[[ Records shown open ]]

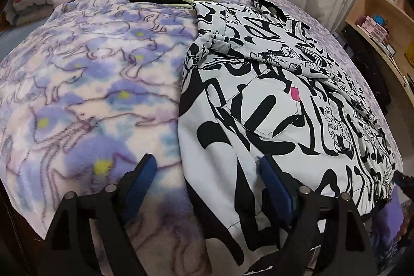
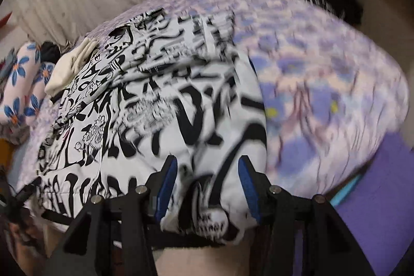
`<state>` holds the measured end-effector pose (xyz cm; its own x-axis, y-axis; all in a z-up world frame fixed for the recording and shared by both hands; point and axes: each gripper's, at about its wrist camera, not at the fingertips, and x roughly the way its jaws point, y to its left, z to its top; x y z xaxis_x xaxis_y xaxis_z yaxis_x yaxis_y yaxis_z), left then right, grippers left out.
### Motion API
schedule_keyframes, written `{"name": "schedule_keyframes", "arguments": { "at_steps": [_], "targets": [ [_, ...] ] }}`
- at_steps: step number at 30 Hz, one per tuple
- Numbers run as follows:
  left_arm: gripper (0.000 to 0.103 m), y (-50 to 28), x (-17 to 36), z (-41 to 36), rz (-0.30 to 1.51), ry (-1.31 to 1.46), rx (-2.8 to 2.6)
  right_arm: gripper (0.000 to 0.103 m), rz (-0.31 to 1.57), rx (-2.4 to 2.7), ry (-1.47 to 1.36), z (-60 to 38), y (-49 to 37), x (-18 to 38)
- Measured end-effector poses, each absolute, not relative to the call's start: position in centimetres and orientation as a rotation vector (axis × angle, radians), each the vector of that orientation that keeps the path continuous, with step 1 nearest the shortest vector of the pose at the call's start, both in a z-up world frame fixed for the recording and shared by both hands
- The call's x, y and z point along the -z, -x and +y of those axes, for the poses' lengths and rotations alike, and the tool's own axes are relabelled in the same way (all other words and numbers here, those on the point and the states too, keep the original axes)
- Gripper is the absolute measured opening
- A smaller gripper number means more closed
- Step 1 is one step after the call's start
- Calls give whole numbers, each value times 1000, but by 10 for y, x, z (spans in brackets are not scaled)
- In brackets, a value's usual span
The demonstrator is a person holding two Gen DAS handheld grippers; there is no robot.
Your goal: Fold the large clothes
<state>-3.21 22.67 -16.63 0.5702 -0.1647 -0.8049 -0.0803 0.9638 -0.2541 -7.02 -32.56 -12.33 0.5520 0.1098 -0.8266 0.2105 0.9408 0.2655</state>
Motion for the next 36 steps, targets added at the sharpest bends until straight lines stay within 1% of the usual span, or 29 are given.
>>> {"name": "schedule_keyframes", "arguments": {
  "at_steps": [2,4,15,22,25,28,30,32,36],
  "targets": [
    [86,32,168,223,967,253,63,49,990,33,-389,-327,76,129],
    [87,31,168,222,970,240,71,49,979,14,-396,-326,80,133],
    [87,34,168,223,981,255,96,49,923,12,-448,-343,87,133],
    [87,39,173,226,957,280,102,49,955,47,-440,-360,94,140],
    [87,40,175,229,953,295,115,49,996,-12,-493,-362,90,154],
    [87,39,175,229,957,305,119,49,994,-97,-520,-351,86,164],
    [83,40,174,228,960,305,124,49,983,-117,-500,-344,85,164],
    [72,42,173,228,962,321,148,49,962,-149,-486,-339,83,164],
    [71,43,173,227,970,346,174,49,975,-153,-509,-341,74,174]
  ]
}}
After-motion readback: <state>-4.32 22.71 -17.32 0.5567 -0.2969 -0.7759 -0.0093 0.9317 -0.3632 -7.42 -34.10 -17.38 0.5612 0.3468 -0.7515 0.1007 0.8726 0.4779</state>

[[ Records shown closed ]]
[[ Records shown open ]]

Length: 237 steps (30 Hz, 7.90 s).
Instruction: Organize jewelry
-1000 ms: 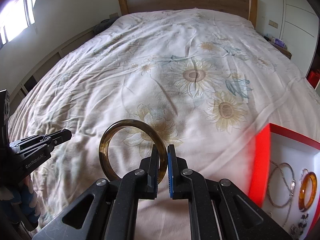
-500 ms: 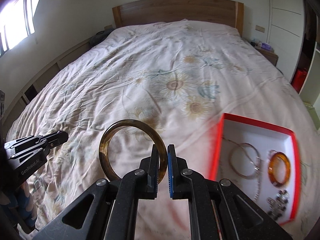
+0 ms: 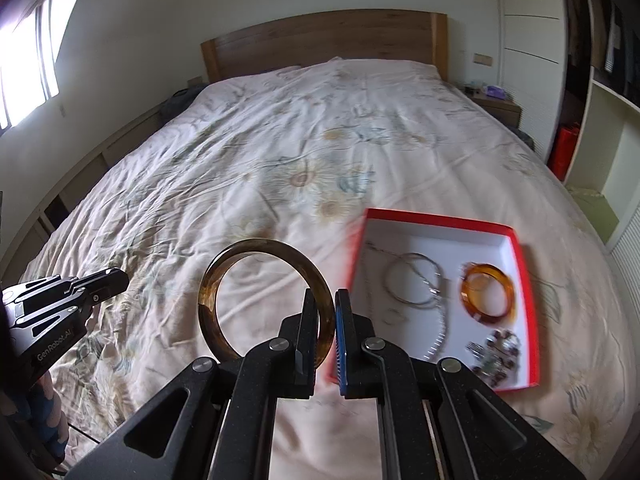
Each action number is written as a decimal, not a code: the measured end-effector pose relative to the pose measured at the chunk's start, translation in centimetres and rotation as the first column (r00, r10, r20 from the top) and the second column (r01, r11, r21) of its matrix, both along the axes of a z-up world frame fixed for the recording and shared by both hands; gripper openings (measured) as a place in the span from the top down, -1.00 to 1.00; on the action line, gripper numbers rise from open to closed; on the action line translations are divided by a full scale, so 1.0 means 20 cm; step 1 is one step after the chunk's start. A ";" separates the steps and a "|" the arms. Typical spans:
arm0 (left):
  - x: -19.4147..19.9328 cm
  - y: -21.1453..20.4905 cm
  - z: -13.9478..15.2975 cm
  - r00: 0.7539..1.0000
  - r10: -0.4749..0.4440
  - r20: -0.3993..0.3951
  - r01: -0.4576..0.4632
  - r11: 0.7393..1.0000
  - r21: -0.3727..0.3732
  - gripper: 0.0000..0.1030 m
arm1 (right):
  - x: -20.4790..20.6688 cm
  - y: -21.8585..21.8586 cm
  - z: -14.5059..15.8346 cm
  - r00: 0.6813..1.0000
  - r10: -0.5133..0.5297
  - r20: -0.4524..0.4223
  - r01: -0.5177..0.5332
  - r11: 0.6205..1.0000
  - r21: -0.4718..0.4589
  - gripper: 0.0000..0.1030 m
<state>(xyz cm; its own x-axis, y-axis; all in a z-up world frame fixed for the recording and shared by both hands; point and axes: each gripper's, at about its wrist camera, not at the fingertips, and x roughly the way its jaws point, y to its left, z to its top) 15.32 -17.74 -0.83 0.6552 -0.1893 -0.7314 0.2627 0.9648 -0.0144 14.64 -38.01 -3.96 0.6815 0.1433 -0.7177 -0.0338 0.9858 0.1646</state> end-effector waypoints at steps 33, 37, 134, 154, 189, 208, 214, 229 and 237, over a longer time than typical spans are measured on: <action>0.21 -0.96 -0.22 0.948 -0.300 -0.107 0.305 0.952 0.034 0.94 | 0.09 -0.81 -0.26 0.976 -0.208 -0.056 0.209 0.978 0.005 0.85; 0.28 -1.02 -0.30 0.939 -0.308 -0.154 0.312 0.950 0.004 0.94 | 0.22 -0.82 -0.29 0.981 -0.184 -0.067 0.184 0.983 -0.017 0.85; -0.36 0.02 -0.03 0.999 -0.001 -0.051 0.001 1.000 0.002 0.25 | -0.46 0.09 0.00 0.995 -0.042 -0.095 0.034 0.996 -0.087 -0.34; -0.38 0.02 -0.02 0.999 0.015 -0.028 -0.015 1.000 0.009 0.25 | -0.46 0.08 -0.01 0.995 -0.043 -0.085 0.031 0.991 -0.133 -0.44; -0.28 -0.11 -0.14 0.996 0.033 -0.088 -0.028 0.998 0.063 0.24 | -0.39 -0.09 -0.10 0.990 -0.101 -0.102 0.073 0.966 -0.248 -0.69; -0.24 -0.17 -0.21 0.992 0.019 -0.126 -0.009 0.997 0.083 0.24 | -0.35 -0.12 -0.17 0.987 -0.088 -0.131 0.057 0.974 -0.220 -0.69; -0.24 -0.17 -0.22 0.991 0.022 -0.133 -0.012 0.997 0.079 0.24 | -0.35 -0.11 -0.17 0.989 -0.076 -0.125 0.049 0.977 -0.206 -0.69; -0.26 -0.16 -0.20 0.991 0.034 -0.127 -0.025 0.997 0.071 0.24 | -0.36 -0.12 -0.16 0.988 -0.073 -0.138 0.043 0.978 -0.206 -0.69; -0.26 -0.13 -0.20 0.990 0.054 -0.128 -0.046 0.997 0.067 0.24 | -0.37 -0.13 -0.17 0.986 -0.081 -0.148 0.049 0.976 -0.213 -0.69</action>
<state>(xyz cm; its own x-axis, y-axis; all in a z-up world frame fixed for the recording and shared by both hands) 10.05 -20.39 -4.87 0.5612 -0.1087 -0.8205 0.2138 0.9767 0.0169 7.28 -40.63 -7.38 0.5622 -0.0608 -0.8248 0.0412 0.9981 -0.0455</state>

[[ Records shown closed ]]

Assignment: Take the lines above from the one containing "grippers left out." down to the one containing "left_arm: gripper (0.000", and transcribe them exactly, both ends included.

Solution to the exercise:
`<state>` holds the measured end-effector pose (xyz cm; its own x-axis, y-axis; all in a z-up world frame fixed for the recording and shared by both hands; point and axes: each gripper's, at about its wrist camera, not at the fingertips, and x roughly the way its jaws point, y to its left, z to its top; x y z xaxis_x xaxis_y xaxis_z yaxis_x yaxis_y yaxis_z), left then right, grippers left out.
### Motion API
schedule_keyframes, written `{"name": "schedule_keyframes", "arguments": { "at_steps": [_], "targets": [ [_, ...] ] }}`
- at_steps: step number at 30 Hz, one per tuple
- Numbers run as follows:
  left_arm: gripper (0.000 to 0.103 m), y (-50 to 28), x (-17 to 36), z (-41 to 36), rz (-0.30 to 1.51), ry (-1.31 to 1.46), rx (-2.8 to 2.6)

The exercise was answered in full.